▶ **Work request**
Directions for the data below: repeat exactly the lines from the one with "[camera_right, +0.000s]" through the one with "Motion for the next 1", both included, and omit all pictures.

▶ **Records to use**
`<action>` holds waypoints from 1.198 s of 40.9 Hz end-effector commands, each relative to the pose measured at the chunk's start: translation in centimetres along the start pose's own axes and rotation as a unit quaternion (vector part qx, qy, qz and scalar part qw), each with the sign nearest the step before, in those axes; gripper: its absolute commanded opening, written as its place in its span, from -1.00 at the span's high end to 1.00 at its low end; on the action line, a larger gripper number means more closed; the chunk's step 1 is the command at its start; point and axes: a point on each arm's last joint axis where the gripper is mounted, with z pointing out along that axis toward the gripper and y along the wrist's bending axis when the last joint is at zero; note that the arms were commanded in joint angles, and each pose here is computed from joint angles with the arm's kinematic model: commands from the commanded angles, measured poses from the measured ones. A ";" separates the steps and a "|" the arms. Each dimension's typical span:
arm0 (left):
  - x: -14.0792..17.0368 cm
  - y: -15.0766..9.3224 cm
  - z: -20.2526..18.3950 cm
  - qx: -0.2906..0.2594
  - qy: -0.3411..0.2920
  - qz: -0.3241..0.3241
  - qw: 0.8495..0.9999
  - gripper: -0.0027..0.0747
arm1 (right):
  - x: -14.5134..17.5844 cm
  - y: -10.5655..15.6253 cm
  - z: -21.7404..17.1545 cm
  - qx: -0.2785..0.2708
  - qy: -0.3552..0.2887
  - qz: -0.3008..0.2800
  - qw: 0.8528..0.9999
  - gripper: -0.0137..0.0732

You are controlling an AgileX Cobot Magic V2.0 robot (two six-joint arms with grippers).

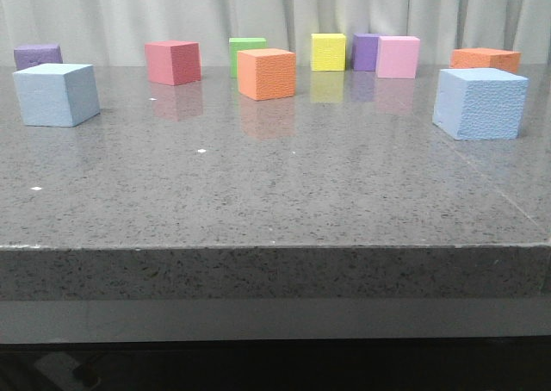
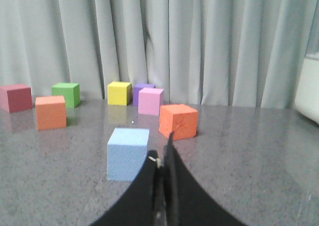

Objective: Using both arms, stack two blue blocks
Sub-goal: 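Move the right gripper toward the light-blue cube on its side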

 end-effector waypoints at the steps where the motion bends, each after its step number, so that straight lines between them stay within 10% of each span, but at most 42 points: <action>1: -5.1 -0.3 -0.6 0.002 -0.067 -0.003 0.998 0.98 | -4.9 0.1 -0.8 0.000 -0.055 -0.004 0.998 0.97; 16: -15.0 -0.9 1.4 0.005 0.057 -0.002 0.998 0.98 | -10.8 0.2 3.2 0.007 0.118 -0.007 0.993 0.97; 49: -11.4 -0.7 5.3 -0.001 0.169 -0.004 0.986 0.98 | -8.8 0.2 7.3 0.009 0.213 -0.006 0.977 0.96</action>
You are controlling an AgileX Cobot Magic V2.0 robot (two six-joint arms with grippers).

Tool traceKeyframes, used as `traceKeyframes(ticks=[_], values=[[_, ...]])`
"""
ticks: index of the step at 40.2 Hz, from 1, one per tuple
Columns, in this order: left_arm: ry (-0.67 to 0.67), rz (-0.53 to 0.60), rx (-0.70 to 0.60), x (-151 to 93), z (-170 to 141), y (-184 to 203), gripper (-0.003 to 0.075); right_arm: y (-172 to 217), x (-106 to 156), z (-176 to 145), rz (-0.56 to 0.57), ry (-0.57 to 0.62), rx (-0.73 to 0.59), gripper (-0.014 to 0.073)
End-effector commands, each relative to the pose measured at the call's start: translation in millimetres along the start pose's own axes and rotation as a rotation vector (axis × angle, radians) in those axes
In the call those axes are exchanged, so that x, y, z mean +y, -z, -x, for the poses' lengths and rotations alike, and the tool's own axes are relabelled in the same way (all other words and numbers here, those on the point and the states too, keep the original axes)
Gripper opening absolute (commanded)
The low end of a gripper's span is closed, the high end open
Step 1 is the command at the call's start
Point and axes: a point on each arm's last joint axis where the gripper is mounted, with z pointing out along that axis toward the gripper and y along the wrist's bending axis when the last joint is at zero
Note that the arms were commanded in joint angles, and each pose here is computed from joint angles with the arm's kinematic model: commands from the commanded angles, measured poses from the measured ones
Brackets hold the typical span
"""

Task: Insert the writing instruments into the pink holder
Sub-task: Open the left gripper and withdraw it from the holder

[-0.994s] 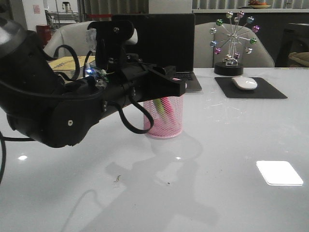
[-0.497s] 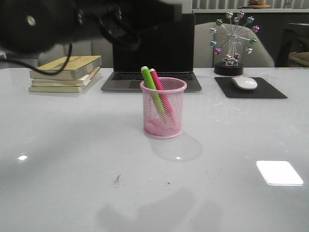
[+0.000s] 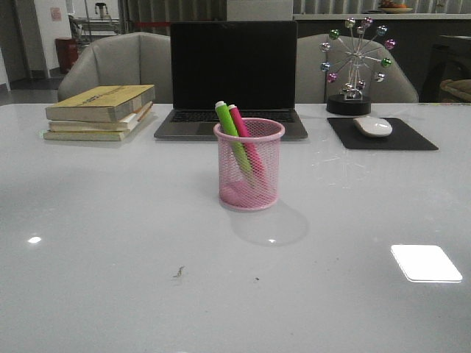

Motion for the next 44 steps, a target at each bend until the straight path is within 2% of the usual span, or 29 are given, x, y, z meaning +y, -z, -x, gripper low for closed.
traceKeyframes(ticks=[1, 10, 17, 36, 44], values=[[-0.022, 0.039, -0.095, 10.9, 32.2, 24.2, 0.0162, 3.7, -4.5, 14.0, -0.045, -0.009, -0.085, 0.0340], [-0.093, 0.148, 0.024, 35.4, 41.6, 63.1, 0.0101, 3.7, -4.5, 14.0, -0.045, -0.009, -0.085, 0.0340], [-0.102, 0.225, 0.035, 47.3, 40.6, 88.3, 0.0100, 3.7, -4.5, 14.0, -0.045, -0.009, -0.085, 0.0340], [-0.086, 0.333, 0.121, 51.4, -22.8, 148.1, 0.0100, 3.7, -4.5, 14.0, -0.045, -0.009, -0.085, 0.0340], [-0.085, 0.339, 0.118, 49.6, -31.1, 156.3, 0.0100, 3.7, -4.5, 14.0, -0.045, -0.009, -0.085, 0.0340]])
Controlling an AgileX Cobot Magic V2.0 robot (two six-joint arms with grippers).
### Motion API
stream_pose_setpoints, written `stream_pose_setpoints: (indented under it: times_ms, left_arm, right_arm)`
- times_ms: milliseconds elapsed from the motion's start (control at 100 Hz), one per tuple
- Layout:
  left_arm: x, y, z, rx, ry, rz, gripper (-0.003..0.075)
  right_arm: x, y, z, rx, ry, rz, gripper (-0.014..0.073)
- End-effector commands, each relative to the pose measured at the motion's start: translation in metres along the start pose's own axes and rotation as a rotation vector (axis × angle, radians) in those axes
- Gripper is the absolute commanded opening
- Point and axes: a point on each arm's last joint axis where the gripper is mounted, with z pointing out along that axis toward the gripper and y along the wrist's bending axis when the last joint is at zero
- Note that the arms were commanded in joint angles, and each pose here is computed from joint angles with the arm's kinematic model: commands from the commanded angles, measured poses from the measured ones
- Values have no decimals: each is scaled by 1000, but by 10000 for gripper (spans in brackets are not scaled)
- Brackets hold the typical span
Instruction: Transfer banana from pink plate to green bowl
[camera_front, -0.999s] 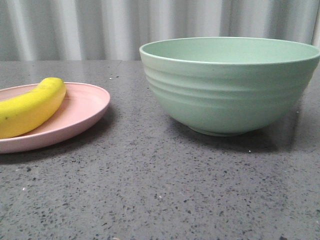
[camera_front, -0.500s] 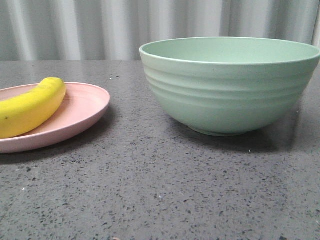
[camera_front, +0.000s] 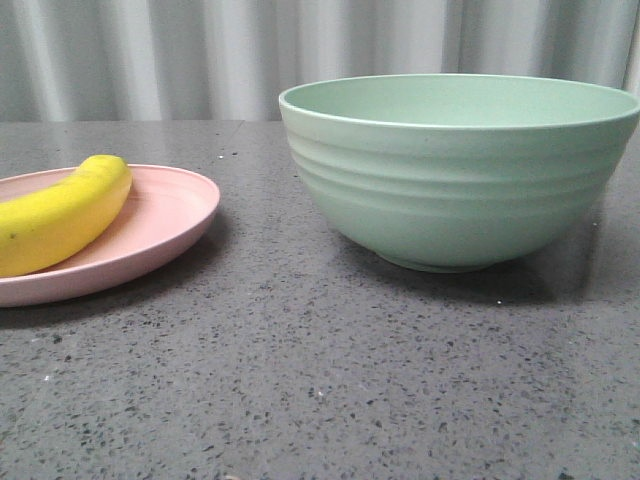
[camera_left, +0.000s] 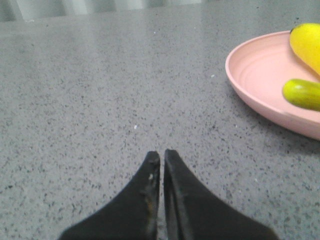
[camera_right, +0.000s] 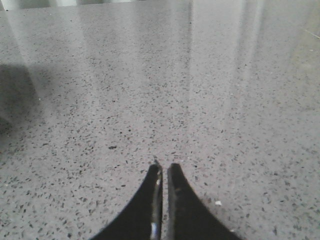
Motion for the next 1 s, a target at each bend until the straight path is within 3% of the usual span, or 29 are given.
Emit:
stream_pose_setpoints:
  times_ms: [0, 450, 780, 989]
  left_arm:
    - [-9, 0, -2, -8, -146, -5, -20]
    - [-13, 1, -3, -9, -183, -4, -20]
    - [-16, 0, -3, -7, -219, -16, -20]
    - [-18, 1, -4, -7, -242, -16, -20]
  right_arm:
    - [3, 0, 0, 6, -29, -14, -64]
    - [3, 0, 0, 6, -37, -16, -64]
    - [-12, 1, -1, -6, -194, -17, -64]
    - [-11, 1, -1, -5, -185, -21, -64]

▶ **Written reply**
[camera_right, +0.000s] 
Motion for the next 1 s, a target at each bend until the straight path is within 3% of the usual span, or 29 are given.

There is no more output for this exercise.